TASK PROMPT
The listing below is to be given again in full and word for word, without its images.

BEGIN SUPPLIED MATERIAL

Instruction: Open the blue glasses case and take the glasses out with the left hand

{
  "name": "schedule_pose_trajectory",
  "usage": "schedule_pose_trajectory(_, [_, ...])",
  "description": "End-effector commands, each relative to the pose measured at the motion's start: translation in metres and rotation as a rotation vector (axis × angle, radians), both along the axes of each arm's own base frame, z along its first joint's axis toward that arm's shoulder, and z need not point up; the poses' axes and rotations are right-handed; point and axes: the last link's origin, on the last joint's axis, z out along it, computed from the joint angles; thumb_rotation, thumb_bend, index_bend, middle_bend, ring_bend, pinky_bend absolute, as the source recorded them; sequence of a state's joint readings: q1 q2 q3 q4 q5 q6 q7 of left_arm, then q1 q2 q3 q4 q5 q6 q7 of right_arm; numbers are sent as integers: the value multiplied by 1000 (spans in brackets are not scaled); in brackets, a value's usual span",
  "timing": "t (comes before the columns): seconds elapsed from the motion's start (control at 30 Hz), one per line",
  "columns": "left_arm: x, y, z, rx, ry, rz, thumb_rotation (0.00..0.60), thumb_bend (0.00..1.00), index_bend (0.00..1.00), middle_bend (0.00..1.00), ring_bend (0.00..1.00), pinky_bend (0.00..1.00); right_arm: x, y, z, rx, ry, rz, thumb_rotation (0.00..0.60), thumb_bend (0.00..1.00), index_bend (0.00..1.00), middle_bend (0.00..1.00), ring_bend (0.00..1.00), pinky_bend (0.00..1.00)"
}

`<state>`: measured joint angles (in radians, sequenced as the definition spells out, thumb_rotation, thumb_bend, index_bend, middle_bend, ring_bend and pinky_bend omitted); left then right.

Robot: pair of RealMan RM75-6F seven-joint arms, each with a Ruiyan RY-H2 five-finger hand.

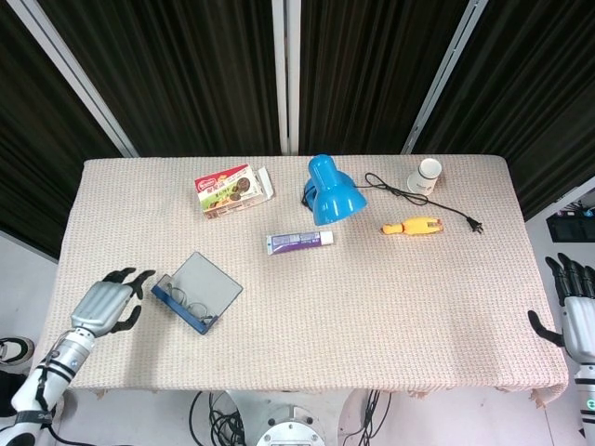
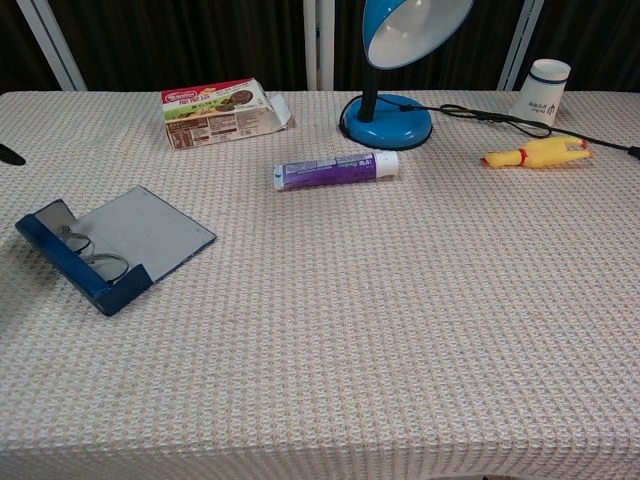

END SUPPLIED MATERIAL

RESPONSE
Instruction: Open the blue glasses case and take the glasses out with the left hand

{
  "name": "schedule_pose_trajectory",
  "usage": "schedule_pose_trajectory(_, [_, ...])",
  "description": "End-effector commands, each relative to the pose measured at the motion's start: translation in metres and rotation as a rotation vector (axis × angle, radians), both along the axes of each arm's own base frame, z along its first joint's axis toward that arm's shoulder, and z need not point up; the poses' axes and rotations are right-handed; point and axes: the last link's origin, on the last joint's axis, z out along it, computed from the joint angles; thumb_rotation, thumb_bend, index_bend, middle_bend, ring_bend, pinky_bend absolute, as the source recorded them; sequence of a state's joint readings: q1 q2 q3 q4 q5 q6 q7 of left_arm, then q1 q2 q3 q4 q5 q6 q7 of right_arm; numbers are sent as integers: the value multiplied by 1000 (spans in brackets are not scaled); in brackets, a value's usual span",
  "timing": "t (comes before the columns): seconds elapsed from the motion's start (control at 30 Hz), one per line",
  "columns": "left_arm: x, y, z, rx, ry, rz, thumb_rotation (0.00..0.60), thumb_bend (0.00..1.00), index_bend (0.00..1.00), middle_bend (0.00..1.00), ring_bend (0.00..1.00), pinky_bend (0.00..1.00); right_arm: x, y, z, rx, ry, rz, thumb_rotation (0.00..0.60), thumb_bend (0.00..1.00), index_bend (0.00..1.00), middle_bend (0.00..1.00), ring_bend (0.00..1.00), pinky_bend (0.00..1.00)"
}

`<state>`: measured joint angles (in radians, sequenced as the definition spells out, thumb_rotation, thumb_bend, index_bend, middle_bend, ring_bend and pinky_bend omitted); left then right.

Robot: pair of RealMan RM75-6F seven-joint arms, each with a Ruiyan RY-H2 five-finger hand.

This completes the requested output.